Task to complete: The result should be every line of the listing that holds the word "Could".
-=-=-
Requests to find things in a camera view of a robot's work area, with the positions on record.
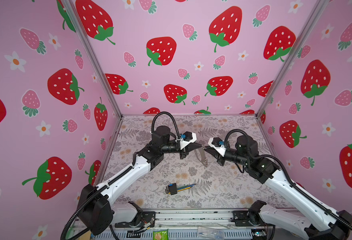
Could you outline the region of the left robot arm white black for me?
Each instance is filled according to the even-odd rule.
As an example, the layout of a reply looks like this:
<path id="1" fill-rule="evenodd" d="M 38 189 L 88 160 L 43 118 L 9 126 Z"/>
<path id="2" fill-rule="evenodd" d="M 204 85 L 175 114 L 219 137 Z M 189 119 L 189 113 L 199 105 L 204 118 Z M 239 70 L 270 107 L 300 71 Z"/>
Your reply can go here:
<path id="1" fill-rule="evenodd" d="M 113 228 L 114 217 L 120 217 L 119 223 L 139 225 L 142 220 L 142 209 L 134 202 L 118 209 L 113 204 L 120 195 L 136 180 L 152 171 L 164 159 L 165 154 L 178 153 L 180 159 L 201 148 L 197 143 L 197 135 L 192 132 L 181 134 L 178 128 L 172 133 L 167 126 L 151 125 L 151 141 L 143 149 L 133 154 L 132 163 L 113 177 L 96 185 L 88 184 L 81 192 L 77 210 L 70 217 L 60 238 L 65 240 L 67 233 L 76 218 L 79 218 L 86 228 L 72 237 L 78 239 L 87 232 L 97 236 L 107 228 Z"/>

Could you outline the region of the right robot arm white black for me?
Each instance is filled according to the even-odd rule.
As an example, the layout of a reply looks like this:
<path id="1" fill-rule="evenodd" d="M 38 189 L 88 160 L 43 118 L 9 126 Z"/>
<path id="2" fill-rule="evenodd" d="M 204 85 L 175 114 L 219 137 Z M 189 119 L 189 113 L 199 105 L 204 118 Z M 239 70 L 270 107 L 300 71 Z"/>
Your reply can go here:
<path id="1" fill-rule="evenodd" d="M 305 240 L 346 240 L 352 233 L 352 215 L 319 201 L 289 176 L 279 159 L 260 155 L 258 143 L 245 131 L 234 129 L 224 140 L 210 138 L 204 150 L 223 166 L 232 162 L 243 172 L 265 184 L 292 204 L 302 216 L 290 214 L 256 201 L 248 210 L 249 221 L 283 228 Z"/>

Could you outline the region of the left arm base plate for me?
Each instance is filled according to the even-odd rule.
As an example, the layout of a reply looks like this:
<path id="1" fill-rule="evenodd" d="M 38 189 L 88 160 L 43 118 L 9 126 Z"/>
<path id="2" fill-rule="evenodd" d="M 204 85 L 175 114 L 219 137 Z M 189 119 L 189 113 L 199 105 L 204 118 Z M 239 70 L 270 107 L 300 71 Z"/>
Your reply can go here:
-=-=-
Solved exercise:
Could you outline the region of the left robot arm white black for me?
Could you outline the region of the right robot arm white black for me?
Could you outline the region of the left arm base plate for me?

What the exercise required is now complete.